E. Use Huffman encoding to further compress the quantized frequency data. Because there are many zeros in the quantized data blocks, there is scope for more efficient representation of this data using a loss-less technique such as
Huffman encoding. Because this step is lossless, it doesn’t further affect image quality.

F. Tack on appropriate header and output the result. All of the compression parameters are included in the header so that the decompressor can reverse the process. These parameters include the quantization tables and the Huffman coding tables.

The decompression algorithm reverses this process. The decompressor multiplied the reduced coefficients by the quantization table entries to produce approximate DCT coefficients. Since these are only approximate, the reconstructed pixel values are also approximate, however the errors won’t be highly visible. A high-quality decompressor will typically add some smoothing steps to reduce pixel-to-pixel discontinuities.

Sorry for the massive word vomit there, but that is the full quote from the tutorial solutions sheet, and that question was on the test. If you have little idea of what the above was talking about, join the club. Like I said, I have a pretty good understanding of JPEG compression, but when things get so wordy, you begin to have trouble understanding even that which you knew before.
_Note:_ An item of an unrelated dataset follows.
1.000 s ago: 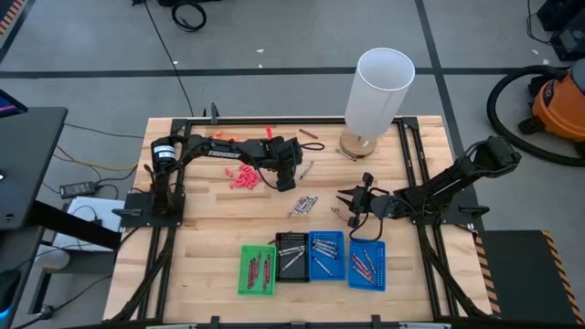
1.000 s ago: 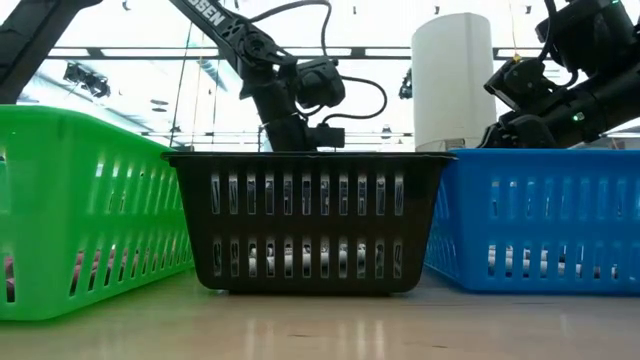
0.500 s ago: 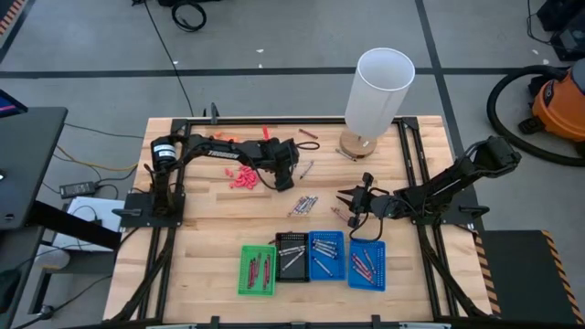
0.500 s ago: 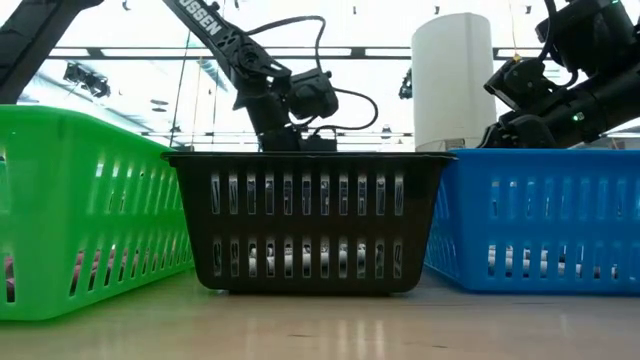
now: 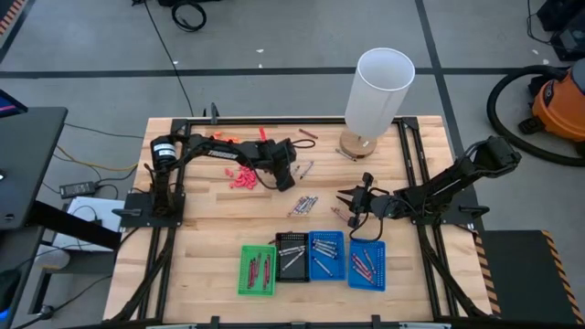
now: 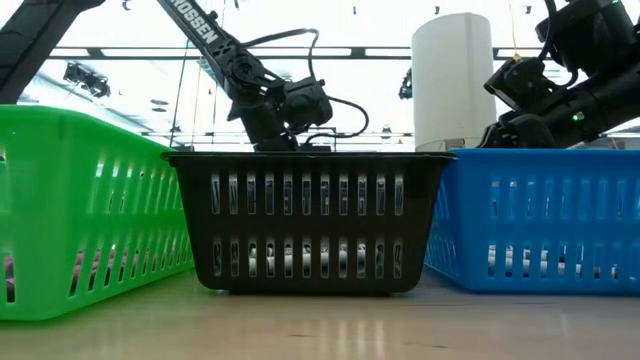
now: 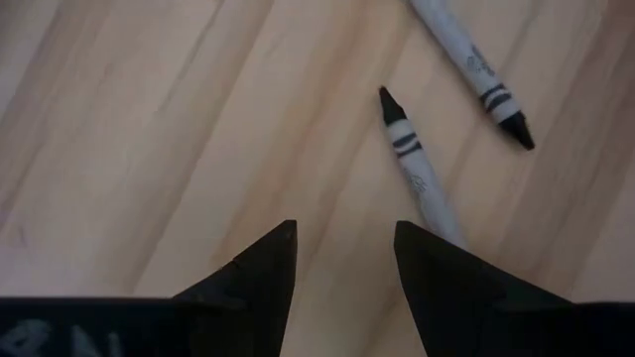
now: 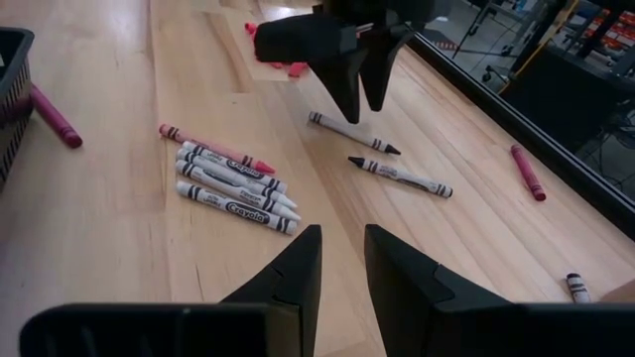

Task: Sort crayons
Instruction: Put the black crayon into the left blue bin

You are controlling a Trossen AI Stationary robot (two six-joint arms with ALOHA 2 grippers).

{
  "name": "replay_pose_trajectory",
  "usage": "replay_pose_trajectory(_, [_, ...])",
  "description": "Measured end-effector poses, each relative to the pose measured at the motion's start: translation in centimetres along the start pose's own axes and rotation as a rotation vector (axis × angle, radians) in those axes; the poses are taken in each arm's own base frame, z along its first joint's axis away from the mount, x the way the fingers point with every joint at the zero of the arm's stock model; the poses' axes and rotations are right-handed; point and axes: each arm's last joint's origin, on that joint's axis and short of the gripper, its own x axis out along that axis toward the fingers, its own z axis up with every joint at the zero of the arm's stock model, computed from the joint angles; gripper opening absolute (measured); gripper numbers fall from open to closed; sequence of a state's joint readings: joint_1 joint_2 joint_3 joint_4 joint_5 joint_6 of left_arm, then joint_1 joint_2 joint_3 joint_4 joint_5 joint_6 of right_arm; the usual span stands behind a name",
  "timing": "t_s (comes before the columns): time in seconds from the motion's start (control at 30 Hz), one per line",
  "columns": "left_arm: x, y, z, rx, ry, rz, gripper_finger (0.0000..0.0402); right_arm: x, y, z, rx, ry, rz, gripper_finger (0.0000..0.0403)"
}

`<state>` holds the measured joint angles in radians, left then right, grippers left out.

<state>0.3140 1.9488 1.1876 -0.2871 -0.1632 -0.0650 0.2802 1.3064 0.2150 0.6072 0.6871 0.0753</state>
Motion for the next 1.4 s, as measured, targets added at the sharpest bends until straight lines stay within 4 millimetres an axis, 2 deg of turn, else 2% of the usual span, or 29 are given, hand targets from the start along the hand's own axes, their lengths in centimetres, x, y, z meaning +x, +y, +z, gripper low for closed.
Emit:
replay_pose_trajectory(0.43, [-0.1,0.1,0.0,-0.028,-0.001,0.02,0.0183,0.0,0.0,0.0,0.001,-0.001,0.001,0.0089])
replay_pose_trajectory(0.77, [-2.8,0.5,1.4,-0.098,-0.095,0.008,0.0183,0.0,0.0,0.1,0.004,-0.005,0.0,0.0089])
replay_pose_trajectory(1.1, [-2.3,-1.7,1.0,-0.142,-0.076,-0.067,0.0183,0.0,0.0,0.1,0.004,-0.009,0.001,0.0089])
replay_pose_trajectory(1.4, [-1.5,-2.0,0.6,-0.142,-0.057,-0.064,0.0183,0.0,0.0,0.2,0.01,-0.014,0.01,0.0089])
As one might imagine, the exam was a lovely mess.

Leave a Comment

Comments ordered from oldest to newest.

Himani

June 10, 2008 at 3:14 pm

Wow, it just went on and on. Your explanation is what I would have used to explain JPEG on a “basic” level, as well. I’ve had so many classes like the one you described — utterly useless or nearly useless, extremely complicated for no reason, and/or a pain in the backside — in the University system that I’m quite jaded now. But even after graduating I had to go back because my degree was too specialized to get much work. Joy.

Lelia

June 10, 2008 at 3:50 pm

That was really how most of the explanations went in the lecture notes. There was some basic science and biology learning toward the beginning of the class (concave/convex lenses, waves, the anatomy of the eye), all of which I’d had in even elementary school science, but their explanations were so all over the place that I had trouble understanding it now. The diagrams they drew were pretty horrible, too, and it turned out that you needed to draw a number of them for the exam!

The exam was worth 60% of my entire grade, to make matters worse!

It doesn’t surprise me that you’ve ended up back in uni yourself, because of what you said. Unis love to recruit people for things like that, I guess, because they know you’ll be back. Considering no one seems to give a flying flip when it comes to my web design work whether I have a degree or not, it would appear a lot of my time in classrooms will have been a bit of a waste, really. Can’t say I’m surprised!

Josh

June 10, 2008 at 11:25 pm

That explanation is insane. You were supposed to be able to puke that back up as an answer?

Lelia

June 11, 2008 at 2:20 am

Yes, and I unfortunately couldn’t remember it this morning! I think I’d just retained all the junk I could at a certain point, and it wasn’t really enough at all!